[Description of the task]
This task requires every entry to be set down again exactly.

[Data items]
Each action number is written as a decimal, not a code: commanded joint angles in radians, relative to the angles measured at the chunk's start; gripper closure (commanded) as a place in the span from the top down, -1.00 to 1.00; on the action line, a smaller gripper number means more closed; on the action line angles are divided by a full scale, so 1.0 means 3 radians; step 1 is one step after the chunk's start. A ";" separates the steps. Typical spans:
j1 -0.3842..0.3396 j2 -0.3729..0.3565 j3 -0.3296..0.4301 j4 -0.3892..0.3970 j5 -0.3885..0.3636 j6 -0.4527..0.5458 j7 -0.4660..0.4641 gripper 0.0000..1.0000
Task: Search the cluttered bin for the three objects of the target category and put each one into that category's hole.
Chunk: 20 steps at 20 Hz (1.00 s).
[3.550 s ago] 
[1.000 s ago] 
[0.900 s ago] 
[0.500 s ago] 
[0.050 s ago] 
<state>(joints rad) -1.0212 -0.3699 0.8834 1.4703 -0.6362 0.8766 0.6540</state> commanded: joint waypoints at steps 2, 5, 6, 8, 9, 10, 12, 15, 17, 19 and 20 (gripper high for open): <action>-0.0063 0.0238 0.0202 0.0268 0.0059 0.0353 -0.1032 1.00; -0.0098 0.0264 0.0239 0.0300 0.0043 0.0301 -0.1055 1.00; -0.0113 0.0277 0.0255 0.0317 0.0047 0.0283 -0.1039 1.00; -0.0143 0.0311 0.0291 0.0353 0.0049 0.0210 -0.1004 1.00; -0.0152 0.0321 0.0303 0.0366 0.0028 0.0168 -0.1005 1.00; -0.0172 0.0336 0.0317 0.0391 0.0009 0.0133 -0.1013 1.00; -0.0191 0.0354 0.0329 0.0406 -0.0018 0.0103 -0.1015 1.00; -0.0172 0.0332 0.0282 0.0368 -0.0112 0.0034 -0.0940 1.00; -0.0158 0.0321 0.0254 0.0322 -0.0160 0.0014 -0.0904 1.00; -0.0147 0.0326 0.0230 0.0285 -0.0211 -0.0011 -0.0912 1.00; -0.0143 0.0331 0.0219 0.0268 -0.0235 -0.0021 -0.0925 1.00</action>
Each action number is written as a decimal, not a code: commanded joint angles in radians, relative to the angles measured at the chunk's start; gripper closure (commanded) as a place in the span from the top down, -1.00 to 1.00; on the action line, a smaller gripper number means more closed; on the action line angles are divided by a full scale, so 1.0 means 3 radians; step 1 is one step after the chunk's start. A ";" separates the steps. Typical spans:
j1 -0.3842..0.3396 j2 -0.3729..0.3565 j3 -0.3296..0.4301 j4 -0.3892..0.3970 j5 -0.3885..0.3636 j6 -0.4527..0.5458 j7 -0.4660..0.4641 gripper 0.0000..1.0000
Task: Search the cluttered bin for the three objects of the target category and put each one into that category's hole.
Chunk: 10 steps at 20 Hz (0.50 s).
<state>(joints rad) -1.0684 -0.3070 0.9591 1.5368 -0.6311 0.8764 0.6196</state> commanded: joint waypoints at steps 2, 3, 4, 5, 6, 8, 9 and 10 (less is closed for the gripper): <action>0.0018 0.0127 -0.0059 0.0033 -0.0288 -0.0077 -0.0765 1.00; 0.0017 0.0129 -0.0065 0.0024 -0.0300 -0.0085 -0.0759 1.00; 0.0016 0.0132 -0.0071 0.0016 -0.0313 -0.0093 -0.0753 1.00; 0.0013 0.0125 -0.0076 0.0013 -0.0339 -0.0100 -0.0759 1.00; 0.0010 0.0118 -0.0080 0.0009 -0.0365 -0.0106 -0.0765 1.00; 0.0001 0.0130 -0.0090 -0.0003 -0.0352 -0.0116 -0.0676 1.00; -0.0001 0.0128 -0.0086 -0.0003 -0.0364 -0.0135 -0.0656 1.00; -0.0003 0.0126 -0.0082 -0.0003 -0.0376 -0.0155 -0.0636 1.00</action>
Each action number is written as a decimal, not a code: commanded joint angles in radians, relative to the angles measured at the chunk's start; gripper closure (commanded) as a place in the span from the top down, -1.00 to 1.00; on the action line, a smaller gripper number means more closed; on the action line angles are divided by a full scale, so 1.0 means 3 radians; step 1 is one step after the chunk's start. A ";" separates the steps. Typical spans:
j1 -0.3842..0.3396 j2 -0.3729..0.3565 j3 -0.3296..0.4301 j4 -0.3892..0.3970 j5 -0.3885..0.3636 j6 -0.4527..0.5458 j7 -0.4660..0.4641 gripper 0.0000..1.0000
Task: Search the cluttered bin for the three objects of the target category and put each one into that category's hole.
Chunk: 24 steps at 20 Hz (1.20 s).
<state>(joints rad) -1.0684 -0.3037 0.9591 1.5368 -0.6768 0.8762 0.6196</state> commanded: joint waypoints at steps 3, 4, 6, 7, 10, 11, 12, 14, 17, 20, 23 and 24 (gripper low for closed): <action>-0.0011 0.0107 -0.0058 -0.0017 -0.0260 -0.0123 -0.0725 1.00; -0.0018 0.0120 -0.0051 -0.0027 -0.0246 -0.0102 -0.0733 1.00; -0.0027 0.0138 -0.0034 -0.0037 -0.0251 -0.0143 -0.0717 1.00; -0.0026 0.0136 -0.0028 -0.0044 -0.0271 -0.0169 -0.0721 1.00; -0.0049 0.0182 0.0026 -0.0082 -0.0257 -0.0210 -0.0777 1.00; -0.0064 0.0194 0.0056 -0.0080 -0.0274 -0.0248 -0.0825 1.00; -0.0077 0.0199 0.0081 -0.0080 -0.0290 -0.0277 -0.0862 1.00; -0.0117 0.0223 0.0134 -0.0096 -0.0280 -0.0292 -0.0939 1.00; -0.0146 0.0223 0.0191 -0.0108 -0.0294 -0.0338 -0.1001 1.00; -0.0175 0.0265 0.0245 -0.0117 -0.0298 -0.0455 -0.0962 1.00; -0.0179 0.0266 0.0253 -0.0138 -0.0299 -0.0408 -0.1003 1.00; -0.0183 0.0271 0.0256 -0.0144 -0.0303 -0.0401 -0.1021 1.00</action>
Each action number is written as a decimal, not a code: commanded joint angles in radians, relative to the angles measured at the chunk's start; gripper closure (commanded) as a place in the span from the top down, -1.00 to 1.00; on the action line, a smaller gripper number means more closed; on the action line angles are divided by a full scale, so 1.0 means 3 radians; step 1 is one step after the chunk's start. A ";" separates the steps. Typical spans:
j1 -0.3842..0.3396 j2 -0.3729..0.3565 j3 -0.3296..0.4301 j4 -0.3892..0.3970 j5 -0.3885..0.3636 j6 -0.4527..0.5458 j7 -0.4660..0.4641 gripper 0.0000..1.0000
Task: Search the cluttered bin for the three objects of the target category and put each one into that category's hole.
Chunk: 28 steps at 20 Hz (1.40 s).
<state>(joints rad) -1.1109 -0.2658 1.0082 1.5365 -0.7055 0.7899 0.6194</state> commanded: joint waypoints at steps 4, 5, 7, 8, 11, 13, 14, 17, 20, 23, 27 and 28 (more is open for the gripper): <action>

[Solved exercise]
Each action number is written as a decimal, not a code: commanded joint angles in radians, relative to the angles measured at the chunk's start; gripper closure (commanded) as a place in the span from the top down, -1.00 to 1.00; on the action line, a smaller gripper number means more closed; on the action line angles are divided by a full scale, so 1.0 means 3 radians; step 1 is one step after the chunk's start. A ";" separates the steps. Typical spans:
j1 -0.3842..0.3396 j2 -0.3729..0.3565 j3 -0.3296..0.4301 j4 -0.3892..0.3970 j5 -0.3885..0.3636 j6 -0.4527..0.5458 j7 -0.4660..0.4641 gripper 0.0000..1.0000
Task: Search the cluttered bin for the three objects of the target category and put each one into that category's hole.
Chunk: 20 steps at 20 Hz (1.00 s).
[3.550 s ago] 
[1.000 s ago] 
[0.900 s ago] 
[0.500 s ago] 
[0.050 s ago] 
<state>(joints rad) -1.0212 -0.3699 0.8834 1.4703 -0.6362 0.8766 0.6540</state> commanded: joint waypoints at steps 2, 5, 6, 8, 9, 10, 12, 15, 17, 19 and 20 (gripper high for open): <action>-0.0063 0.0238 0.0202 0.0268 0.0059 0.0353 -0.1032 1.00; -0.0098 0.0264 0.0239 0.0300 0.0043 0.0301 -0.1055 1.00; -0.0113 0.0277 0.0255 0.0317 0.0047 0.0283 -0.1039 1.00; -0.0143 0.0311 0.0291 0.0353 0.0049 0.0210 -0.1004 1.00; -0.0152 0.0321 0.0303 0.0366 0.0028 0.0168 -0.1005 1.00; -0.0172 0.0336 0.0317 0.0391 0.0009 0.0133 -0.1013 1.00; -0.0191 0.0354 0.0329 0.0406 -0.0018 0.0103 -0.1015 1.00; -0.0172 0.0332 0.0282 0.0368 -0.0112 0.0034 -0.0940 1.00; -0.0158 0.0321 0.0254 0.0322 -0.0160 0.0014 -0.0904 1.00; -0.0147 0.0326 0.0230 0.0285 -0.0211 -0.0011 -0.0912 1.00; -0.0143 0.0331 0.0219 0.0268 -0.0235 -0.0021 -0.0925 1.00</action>
Each action number is written as a decimal, not a code: commanded joint angles in radians, relative to the angles measured at the chunk's start; gripper closure (commanded) as a place in the span from the top down, -1.00 to 1.00; on the action line, a smaller gripper number means more closed; on the action line angles are divided by a full scale, so 1.0 means 3 radians; step 1 is one step after the chunk's start. A ";" separates the steps. Typical spans:
j1 -0.3842..0.3396 j2 -0.3729..0.3565 j3 -0.3296..0.4301 j4 -0.3892..0.3970 j5 -0.3885..0.3636 j6 -0.4527..0.5458 j7 -0.4660..0.4641 gripper 0.0000..1.0000
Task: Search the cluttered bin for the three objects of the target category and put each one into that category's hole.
Chunk: 10 steps at 20 Hz (0.50 s).
<state>(joints rad) -1.0684 -0.3070 0.9591 1.5368 -0.6311 0.8764 0.6196</state> commanded: joint waypoints at steps 2, 3, 4, 5, 6, 8, 9 and 10 (less is closed for the gripper): <action>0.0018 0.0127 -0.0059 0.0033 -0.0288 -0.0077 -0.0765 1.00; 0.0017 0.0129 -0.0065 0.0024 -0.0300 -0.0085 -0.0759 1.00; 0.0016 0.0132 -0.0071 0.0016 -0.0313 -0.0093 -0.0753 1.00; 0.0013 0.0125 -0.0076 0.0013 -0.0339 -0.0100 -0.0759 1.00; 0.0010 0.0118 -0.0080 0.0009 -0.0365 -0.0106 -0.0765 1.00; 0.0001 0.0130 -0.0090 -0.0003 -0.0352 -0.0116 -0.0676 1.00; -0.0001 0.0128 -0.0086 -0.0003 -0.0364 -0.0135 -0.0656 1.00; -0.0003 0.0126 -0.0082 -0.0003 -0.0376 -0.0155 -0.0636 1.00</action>
Each action number is written as a decimal, not a code: commanded joint angles in radians, relative to the angles measured at the chunk's start; gripper closure (commanded) as a place in the span from the top down, -1.00 to 1.00; on the action line, a smaller gripper number means more closed; on the action line angles are divided by a full scale, so 1.0 means 3 radians; step 1 is one step after the chunk's start. A ";" separates the steps. Typical spans:
j1 -0.3842..0.3396 j2 -0.3729..0.3565 j3 -0.3296..0.4301 j4 -0.3892..0.3970 j5 -0.3885..0.3636 j6 -0.4527..0.5458 j7 -0.4660..0.4641 gripper 0.0000..1.0000
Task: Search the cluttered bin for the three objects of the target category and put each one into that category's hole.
Chunk: 24 steps at 20 Hz (1.20 s).
<state>(joints rad) -1.0684 -0.3037 0.9591 1.5368 -0.6768 0.8762 0.6196</state> commanded: joint waypoints at steps 3, 4, 6, 7, 10, 11, 12, 14, 17, 20, 23 and 24 (gripper low for closed): <action>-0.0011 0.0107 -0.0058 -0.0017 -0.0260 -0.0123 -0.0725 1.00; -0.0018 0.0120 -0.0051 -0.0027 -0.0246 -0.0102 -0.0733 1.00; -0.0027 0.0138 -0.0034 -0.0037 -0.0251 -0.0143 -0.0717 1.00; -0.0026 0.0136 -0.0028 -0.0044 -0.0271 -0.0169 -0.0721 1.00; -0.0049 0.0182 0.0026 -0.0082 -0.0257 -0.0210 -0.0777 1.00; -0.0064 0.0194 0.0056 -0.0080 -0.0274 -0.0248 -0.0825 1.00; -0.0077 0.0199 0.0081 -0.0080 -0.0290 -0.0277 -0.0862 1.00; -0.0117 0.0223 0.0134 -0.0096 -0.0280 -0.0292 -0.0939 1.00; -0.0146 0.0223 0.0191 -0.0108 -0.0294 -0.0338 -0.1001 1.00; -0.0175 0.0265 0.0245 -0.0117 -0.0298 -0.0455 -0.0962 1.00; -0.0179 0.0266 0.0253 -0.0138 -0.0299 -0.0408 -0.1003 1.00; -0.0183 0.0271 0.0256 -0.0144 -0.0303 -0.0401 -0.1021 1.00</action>
Each action number is written as a decimal, not a code: commanded joint angles in radians, relative to the angles measured at the chunk's start; gripper closure (commanded) as a place in the span from the top down, -1.00 to 1.00; on the action line, a smaller gripper number means more closed; on the action line angles are divided by a full scale, so 1.0 means 3 radians; step 1 is one step after the chunk's start. A ";" separates the steps. Typical spans:
j1 -0.3842..0.3396 j2 -0.3729..0.3565 j3 -0.3296..0.4301 j4 -0.3892..0.3970 j5 -0.3885..0.3636 j6 -0.4527..0.5458 j7 -0.4660..0.4641 gripper 0.0000..1.0000
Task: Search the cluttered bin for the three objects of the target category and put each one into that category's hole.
Chunk: 28 steps at 20 Hz (1.40 s).
<state>(joints rad) -1.1109 -0.2658 1.0082 1.5365 -0.7055 0.7899 0.6194</state> commanded: joint waypoints at steps 4, 5, 7, 8, 11, 13, 14, 17, 20, 23, 27 and 28 (more is open for the gripper): <action>

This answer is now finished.